Given data

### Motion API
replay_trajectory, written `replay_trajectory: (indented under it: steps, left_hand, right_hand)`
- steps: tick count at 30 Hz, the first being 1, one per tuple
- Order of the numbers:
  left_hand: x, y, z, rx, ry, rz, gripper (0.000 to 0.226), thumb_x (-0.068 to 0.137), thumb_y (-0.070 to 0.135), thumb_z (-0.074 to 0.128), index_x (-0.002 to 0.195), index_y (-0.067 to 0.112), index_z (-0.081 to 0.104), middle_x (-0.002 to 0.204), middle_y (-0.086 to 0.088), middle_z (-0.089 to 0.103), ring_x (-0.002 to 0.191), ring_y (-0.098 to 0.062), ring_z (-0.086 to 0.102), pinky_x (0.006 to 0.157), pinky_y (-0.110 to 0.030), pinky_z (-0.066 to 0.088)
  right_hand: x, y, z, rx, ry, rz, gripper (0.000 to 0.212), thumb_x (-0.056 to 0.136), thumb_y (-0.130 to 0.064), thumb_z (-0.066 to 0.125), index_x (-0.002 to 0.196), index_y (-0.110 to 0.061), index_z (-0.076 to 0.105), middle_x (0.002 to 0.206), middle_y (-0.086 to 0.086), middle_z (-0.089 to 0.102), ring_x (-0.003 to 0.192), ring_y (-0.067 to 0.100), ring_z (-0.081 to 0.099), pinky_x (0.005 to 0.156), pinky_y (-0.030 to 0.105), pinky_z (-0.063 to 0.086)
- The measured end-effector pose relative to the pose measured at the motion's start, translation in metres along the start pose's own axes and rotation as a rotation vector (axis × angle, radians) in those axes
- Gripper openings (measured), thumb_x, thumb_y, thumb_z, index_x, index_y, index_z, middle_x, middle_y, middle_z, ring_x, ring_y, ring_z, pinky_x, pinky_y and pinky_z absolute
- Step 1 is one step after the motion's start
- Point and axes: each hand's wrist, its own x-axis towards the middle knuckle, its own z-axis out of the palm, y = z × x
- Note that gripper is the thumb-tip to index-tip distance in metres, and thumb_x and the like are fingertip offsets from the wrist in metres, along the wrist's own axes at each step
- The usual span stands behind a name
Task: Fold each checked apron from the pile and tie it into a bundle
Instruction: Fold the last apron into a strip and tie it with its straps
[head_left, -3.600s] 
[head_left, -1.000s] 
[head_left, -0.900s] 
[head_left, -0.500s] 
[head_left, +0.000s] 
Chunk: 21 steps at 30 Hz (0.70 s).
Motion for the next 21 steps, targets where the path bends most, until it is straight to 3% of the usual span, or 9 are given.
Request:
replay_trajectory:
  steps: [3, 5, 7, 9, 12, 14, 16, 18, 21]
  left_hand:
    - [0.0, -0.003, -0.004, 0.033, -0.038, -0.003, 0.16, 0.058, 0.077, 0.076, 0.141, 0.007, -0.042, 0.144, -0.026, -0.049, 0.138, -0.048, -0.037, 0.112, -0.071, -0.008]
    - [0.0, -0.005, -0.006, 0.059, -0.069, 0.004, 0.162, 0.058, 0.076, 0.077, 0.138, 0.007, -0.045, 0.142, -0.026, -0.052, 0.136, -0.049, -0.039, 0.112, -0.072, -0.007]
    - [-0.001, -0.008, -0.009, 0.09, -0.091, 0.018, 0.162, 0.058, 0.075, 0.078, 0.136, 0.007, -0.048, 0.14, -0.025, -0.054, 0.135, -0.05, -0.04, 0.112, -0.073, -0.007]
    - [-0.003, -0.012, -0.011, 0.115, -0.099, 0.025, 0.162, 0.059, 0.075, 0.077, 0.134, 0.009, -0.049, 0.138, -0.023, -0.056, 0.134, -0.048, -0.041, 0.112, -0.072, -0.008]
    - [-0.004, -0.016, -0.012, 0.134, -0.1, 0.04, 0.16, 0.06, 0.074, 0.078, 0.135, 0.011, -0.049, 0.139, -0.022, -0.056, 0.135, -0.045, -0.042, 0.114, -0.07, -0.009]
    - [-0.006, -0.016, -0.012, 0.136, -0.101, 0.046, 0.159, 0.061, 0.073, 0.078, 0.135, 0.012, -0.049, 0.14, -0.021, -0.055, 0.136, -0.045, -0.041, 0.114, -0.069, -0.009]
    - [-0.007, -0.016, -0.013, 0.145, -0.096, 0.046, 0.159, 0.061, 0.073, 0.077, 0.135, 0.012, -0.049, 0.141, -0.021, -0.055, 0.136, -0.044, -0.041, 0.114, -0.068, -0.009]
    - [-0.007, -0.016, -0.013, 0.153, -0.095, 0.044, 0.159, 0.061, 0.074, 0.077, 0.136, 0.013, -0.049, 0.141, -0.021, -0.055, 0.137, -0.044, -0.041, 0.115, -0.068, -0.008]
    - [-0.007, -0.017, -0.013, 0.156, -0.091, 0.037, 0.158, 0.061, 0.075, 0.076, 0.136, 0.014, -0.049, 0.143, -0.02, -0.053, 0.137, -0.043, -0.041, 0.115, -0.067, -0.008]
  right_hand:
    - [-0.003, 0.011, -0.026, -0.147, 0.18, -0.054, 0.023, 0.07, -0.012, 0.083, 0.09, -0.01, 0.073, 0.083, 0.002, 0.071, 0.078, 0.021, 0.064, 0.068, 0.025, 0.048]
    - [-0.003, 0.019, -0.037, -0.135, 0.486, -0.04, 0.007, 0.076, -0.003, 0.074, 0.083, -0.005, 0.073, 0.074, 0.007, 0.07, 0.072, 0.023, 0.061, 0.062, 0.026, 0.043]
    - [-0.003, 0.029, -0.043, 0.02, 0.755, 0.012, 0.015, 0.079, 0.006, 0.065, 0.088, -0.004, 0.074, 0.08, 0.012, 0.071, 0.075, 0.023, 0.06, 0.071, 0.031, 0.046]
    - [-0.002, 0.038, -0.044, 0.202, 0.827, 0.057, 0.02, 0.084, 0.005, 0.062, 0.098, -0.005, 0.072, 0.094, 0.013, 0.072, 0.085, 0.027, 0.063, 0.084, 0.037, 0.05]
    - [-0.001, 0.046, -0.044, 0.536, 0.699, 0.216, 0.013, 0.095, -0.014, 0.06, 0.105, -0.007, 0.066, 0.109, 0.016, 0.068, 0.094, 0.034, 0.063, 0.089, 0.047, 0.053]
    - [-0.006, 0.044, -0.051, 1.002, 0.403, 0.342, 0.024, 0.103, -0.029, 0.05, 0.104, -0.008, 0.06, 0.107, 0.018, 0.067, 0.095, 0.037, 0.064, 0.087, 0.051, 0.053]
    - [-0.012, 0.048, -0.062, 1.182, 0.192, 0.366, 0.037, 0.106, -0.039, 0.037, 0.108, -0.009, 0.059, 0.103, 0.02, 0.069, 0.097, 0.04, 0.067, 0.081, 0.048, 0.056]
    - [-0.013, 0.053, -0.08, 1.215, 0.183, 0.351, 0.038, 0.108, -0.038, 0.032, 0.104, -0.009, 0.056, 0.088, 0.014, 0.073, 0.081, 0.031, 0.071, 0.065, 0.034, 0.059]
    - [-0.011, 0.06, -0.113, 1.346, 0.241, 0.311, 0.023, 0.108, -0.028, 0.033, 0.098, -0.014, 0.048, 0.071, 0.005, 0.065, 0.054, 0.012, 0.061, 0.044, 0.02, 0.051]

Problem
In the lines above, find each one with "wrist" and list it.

The answer
- Point and axes: each hand's wrist, its own x-axis towards the middle knuckle, its own z-axis out of the palm, y = z × x
- Note that gripper is the thumb-tip to index-tip distance in metres, and thumb_x and the like are fingertip offsets from the wrist in metres, along the wrist's own axes at each step

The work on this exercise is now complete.